WHAT TO PRODUCE: Within the lines below, find those that hold the string "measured" and copy each one.

INFORMATION SHOWN:
┄┄┄┄┄┄

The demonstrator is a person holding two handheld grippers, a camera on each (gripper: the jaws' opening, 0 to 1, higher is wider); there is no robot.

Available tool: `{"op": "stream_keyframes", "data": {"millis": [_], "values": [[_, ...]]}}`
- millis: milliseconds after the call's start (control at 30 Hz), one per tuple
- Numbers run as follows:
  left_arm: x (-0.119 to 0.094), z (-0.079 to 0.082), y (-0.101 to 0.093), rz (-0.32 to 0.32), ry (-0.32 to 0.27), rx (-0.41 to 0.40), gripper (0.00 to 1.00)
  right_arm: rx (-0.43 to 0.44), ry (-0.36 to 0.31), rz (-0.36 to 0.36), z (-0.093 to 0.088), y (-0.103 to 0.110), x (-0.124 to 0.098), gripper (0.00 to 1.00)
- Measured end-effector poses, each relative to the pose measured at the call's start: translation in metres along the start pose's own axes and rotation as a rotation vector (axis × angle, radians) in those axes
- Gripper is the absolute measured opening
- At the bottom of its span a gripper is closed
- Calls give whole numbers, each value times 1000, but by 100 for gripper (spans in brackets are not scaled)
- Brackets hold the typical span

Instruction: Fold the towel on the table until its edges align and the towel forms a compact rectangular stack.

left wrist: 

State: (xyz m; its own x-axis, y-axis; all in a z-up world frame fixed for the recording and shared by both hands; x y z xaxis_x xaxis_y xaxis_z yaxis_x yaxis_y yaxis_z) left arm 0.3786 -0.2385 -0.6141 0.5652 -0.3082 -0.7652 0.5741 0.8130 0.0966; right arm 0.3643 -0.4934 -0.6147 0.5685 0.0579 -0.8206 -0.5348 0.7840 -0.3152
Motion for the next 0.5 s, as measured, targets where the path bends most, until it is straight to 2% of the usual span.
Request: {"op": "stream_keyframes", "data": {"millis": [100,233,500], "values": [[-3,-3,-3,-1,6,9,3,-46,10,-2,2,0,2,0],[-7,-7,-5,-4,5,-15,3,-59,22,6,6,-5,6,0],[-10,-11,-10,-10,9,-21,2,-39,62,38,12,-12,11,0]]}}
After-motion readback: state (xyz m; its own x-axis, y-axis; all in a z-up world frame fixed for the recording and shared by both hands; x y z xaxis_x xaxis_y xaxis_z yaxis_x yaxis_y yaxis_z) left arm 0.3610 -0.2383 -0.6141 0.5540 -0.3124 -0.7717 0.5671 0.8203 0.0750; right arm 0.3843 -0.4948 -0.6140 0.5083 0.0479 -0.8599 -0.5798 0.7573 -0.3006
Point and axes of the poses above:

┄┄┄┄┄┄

TASK SOLUTION:
- Measured end-effector poses, each relative to the pose measured at the call's start: translation in metres along the start pose's own axes and rotation as a rotation vector (axis × angle, radians) in those axes
- Gripper is the absolute measured opening
Motion for the next 0.5 s, as measured, targets where the path bends most, until it is straight to 2% of the usual span.

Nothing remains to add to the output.